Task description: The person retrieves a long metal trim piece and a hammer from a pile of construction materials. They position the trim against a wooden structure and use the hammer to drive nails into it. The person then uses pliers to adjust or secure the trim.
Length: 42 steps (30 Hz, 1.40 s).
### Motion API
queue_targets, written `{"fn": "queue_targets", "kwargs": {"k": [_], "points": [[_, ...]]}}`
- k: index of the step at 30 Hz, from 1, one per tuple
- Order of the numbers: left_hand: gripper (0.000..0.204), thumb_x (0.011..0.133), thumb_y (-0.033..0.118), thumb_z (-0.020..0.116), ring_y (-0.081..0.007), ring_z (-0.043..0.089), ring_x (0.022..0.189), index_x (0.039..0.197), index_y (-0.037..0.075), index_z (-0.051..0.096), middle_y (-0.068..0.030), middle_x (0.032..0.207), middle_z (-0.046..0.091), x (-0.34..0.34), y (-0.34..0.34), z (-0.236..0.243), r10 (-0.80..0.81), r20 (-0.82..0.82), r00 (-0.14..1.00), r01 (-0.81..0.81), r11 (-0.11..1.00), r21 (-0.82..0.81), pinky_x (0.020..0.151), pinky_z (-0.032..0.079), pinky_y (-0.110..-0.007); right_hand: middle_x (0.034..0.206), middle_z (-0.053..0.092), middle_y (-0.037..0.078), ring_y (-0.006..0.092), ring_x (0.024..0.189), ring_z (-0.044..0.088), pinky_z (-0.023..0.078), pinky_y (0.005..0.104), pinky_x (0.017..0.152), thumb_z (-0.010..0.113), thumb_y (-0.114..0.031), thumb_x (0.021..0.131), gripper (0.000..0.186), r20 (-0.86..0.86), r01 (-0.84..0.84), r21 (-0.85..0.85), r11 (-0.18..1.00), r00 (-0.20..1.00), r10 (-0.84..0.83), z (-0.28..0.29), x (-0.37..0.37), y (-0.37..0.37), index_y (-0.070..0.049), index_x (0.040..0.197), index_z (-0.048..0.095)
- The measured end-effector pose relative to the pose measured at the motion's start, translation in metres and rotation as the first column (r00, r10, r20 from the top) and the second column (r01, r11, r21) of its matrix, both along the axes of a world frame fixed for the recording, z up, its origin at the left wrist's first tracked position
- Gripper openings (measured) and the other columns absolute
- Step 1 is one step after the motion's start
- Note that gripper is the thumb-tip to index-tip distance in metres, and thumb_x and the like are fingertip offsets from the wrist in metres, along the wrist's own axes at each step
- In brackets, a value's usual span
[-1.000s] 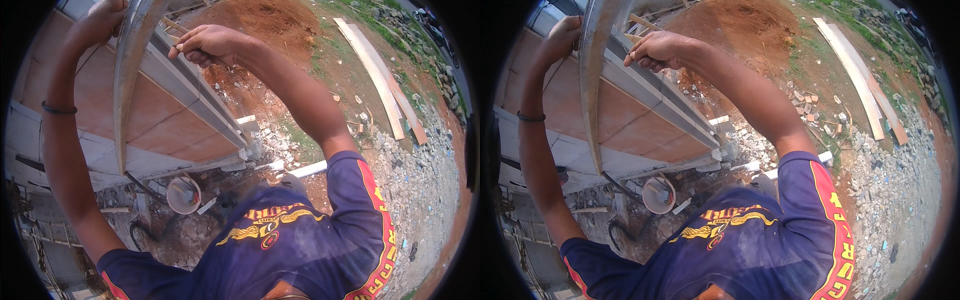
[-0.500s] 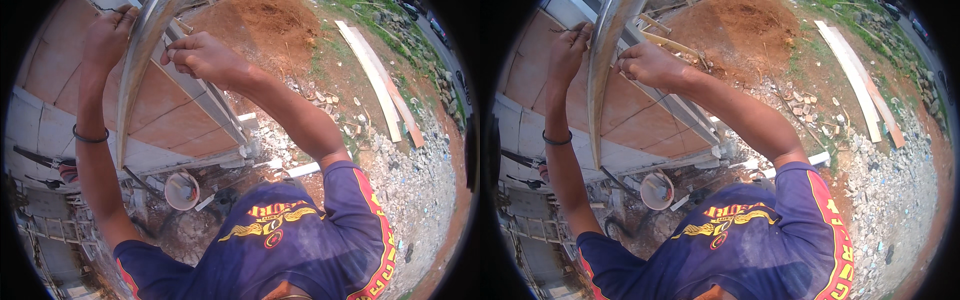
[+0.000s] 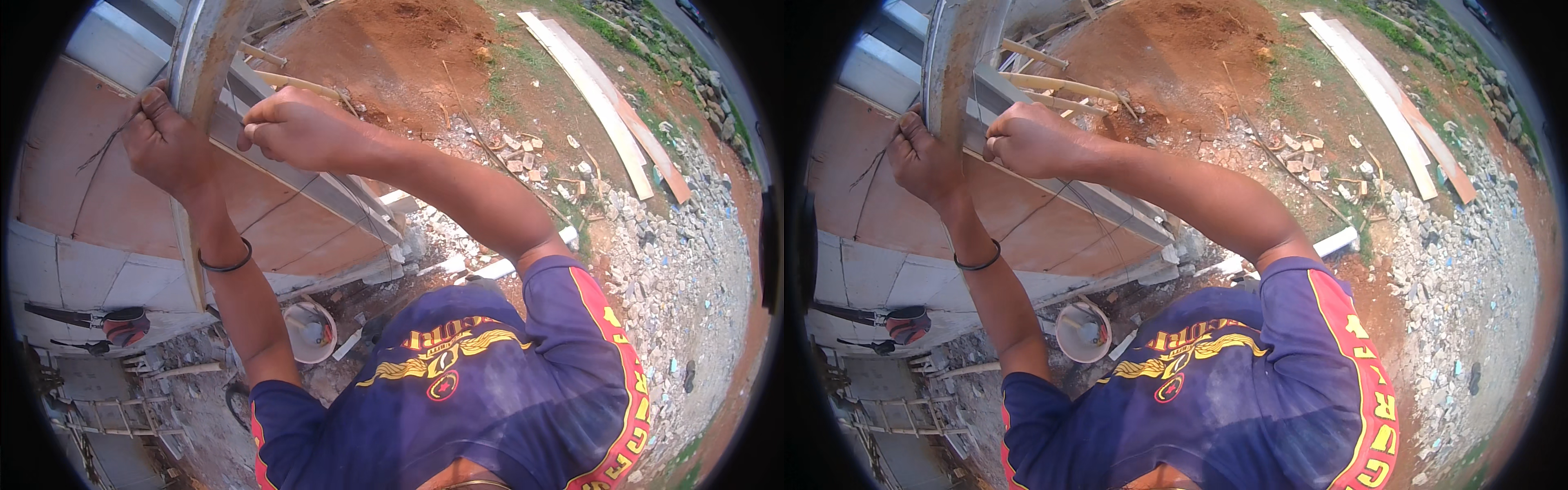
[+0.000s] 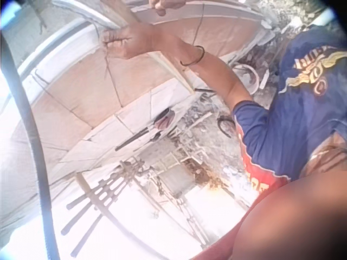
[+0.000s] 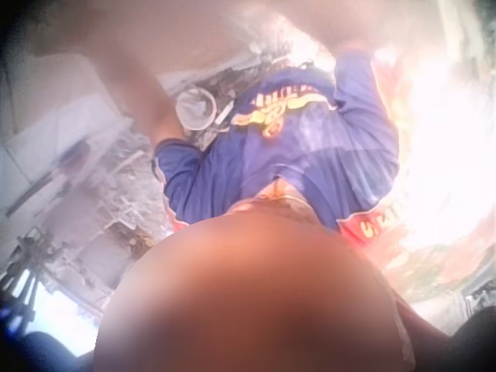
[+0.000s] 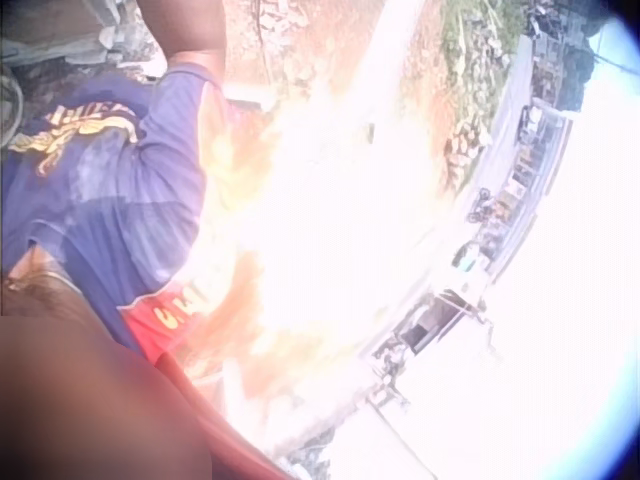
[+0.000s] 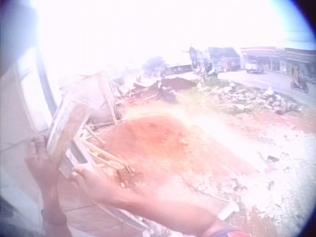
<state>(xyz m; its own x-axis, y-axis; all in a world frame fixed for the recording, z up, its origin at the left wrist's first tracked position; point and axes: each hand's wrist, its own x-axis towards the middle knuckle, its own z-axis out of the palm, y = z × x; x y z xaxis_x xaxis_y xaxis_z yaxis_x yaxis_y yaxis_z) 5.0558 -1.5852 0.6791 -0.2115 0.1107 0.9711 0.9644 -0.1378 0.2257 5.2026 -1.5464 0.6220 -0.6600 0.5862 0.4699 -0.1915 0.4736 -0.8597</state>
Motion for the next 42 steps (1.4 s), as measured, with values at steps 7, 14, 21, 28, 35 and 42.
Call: {"fn": "queue_targets", "kwargs": {"k": [7,14,21,28,35,42], "points": [[0.025,0.098,0.022,0.053,-0.0178,0.065,0.087,0.101,0.006,0.072,-0.0063,0.094,0.07,0.009,-0.029,0.042,0.087,-0.127,0.988,-0.128,0.92,-0.37,0.077,0.05,-0.031,0.074,0.064,0.012,0.0155,0.067,0.058,0.048,0.0309,0.065,0.05,-0.011,0.088,0.029,-0.121,-0.122,-0.103,0.987,0.987,0.11,-0.014,0.0,0.012,0.007,0.106,0.062],[0.016,0.094,0.009,0.058,-0.018,0.066,0.083,0.095,0.002,0.072,-0.0057,0.094,0.071,0.009,-0.024,-0.001,0.128,-0.174,0.976,-0.134,0.991,-0.027,0.068,0.054,-0.031,0.079,0.063,0.027,0.043,0.079,0.063,0.051,0.0469,0.072,0.053,-0.01,0.086,0.019,-0.245,0.164,0.137,0.977,0.961,-0.127,-0.012,-0.022,-0.018,0.006,0.089,0.063],[0.014,0.095,0.009,0.058,-0.0196,0.065,0.085,0.097,0.0,0.069,-0.0089,0.093,0.071,0.01,-0.006,-0.023,0.028,-0.255,0.967,0.034,0.972,0.233,0.07,0.053,-0.033,0.072,0.058,0.027,0.0434,0.072,0.06,0.049,0.0457,0.063,0.055,-0.01,0.085,0.017,-0.257,0.116,0.193,0.974,0.964,-0.064,0.001,-0.004,-0.021,0.004,0.085,0.062],[0.012,0.093,0.006,0.061,-0.0216,0.066,0.084,0.1,-0.001,0.068,-0.0069,0.094,0.069,-0.006,0.002,-0.029,0.112,-0.432,0.895,0.023,0.955,0.296,0.071,0.054,-0.033,0.071,0.058,0.025,0.0435,0.071,0.058,0.046,0.0461,0.061,0.057,-0.009,0.085,0.014,-0.207,0.113,0.246,0.963,0.976,-0.062,0.005,0.004,-0.023,0.004,0.087,0.061],[0.013,0.091,0.006,0.064,-0.0235,0.066,0.085,0.102,0.0,0.065,-0.0069,0.093,0.069,-0.009,0.017,-0.037,0.15,-0.486,0.861,0.033,0.937,0.347,0.073,0.055,-0.034,0.072,0.059,0.022,0.0414,0.071,0.059,0.045,0.0455,0.061,0.058,-0.01,0.085,0.013,-0.065,0.124,0.31,0.943,0.992,-0.109,0.012,0.028,-0.029,0.002,0.085,0.059],[0.019,0.091,0.007,0.064,-0.0286,0.067,0.097,0.108,0.002,0.057,-0.0132,0.104,0.07,-0.013,0.015,-0.041,-0.165,-0.494,0.854,0.326,0.908,0.261,0.083,0.055,-0.039,0.065,0.057,0.02,0.0363,0.062,0.059,0.045,0.0429,0.058,0.055,-0.01,0.087,0.014,-0.065,0.175,0.307,0.936,0.984,-0.163,0.019,0.021,-0.05,0.002,0.079,0.057]]}}
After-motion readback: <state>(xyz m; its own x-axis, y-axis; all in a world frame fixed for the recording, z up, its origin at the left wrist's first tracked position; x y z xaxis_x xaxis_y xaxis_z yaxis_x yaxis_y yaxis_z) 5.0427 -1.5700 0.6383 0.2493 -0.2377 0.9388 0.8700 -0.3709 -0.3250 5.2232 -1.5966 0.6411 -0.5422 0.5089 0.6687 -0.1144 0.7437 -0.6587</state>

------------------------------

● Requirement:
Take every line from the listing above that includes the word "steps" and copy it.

● Your response:
Length: 42 steps (30 Hz, 1.40 s).
Motion for the next 42 steps (1.4 s), as measured, with values at steps 7, 14, 21, 28, 35 and 42.

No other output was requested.